Practical Future Applications of AI in Instructional Design
The future of AI-assisted instructional design is not about overhauling existing learning management systems or requiring deep technical expertise. Instead, it lies in practical, achievable improvements that instructional designers can implement with ease. One major area of impact is better product design. AI can assist in refining instructional materials by ensuring clarity, alignment with learning objectives, and consistency in tone and difficulty level. This makes course development faster and more efficient while maintaining high educational standards.

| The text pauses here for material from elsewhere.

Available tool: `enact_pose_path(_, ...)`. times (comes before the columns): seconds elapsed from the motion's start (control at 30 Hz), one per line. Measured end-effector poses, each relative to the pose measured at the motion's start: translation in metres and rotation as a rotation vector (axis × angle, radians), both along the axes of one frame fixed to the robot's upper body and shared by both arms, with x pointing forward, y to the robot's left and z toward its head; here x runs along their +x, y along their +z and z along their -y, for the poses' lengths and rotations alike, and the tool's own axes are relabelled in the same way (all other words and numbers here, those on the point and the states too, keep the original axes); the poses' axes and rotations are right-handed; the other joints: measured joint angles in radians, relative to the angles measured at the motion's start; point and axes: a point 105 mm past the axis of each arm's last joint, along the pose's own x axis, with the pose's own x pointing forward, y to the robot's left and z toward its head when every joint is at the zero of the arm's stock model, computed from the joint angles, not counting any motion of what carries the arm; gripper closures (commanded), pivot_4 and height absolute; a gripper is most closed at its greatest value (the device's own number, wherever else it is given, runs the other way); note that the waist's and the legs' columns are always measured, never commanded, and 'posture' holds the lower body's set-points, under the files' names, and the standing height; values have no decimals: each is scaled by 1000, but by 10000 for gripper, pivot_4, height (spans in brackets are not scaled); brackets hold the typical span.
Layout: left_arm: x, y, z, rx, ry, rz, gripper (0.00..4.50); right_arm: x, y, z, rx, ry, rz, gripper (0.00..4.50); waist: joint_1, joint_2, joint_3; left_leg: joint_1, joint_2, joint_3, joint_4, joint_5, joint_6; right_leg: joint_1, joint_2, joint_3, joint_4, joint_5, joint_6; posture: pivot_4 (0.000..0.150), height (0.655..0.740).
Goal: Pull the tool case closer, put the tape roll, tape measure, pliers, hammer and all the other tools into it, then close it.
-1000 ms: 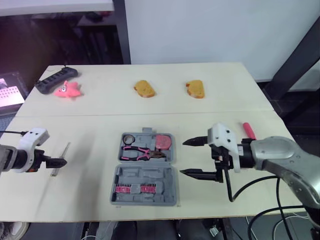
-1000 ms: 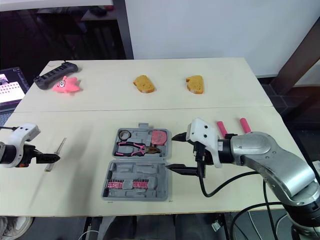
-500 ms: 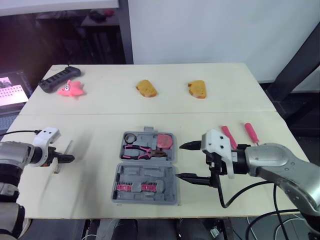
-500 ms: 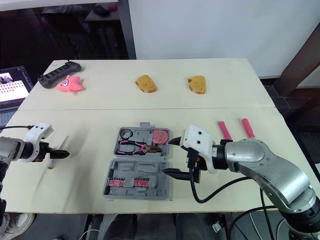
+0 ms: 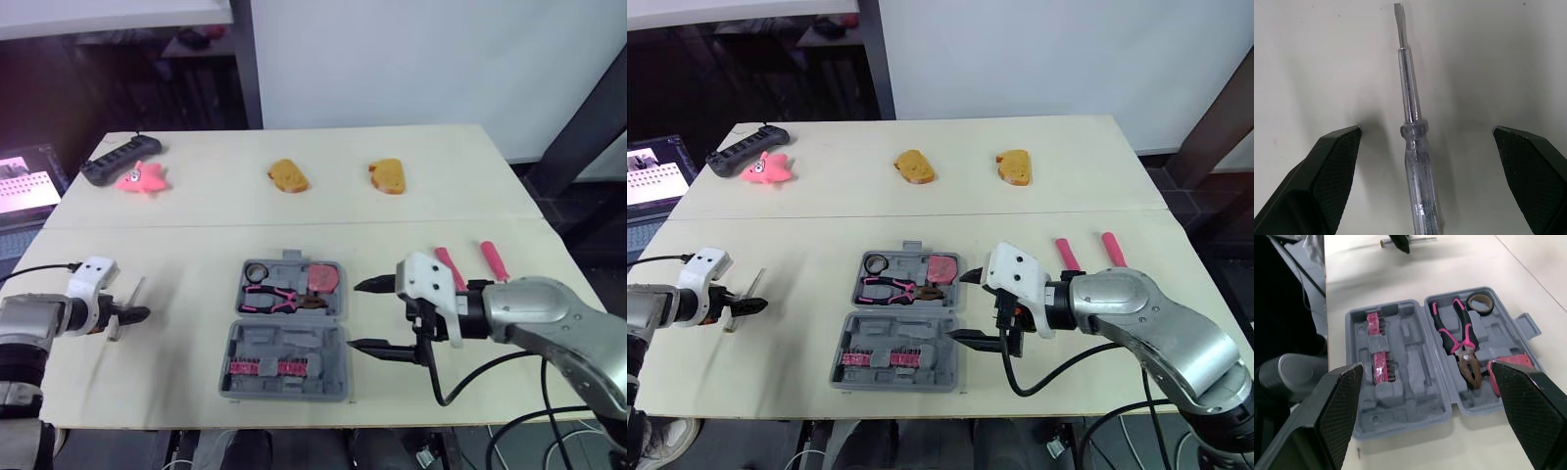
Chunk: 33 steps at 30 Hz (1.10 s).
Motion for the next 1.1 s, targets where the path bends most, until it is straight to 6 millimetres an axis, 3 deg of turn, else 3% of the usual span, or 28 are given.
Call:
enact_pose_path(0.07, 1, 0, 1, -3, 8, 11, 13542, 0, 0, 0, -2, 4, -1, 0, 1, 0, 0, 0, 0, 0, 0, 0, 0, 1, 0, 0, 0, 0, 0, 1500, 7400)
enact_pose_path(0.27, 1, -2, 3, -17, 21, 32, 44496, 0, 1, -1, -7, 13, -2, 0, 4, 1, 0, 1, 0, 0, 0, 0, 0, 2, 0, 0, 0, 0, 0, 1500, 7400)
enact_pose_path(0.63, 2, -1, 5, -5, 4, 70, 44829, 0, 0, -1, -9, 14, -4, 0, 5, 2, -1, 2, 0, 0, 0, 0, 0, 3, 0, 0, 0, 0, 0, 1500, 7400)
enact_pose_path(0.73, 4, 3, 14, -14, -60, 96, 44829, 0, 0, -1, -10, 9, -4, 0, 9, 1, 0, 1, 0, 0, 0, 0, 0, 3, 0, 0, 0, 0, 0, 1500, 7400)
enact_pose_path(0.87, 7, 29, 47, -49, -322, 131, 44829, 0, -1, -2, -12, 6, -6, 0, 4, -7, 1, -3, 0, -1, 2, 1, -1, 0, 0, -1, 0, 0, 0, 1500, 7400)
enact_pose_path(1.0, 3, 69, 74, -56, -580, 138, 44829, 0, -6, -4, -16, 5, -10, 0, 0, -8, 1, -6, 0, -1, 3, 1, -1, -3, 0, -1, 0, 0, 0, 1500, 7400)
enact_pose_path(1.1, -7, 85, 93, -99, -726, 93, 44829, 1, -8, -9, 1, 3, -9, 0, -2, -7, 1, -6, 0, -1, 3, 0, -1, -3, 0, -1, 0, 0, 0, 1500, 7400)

Another tangible benefit is improved data analysis at the local level. AI can help instructional designers track learner performance trends, pinpoint areas where students struggle and suggest modifications to course materials in real time. Instead of relying on large-scale AI integrations, IDs can use AI-generated insights to make small, incremental improvements that lead to significant gains in learner engagement and comprehension. Additionally, AI can enhance microlearning by helping instructional designers create short, focused learning modules tailored to specific skill gaps. This ensures that learners receive just-in-time training that is both relevant and effective. For IDs working with limited resources, AI’s ability to assist in content repurposing—such as transforming lengthy text-based content into interactive exercises or video scripts—offers a major efficiency boost.
By focusing on these practical applications, instructional designers can harness AI’s growing cognitive capabilities without requiring extensive technical knowledge. Rather than reinventing their workflows, they can integrate AI as a powerful tool that enhances what they already do best: creating engaging, effective, and learner-centered educational experiences.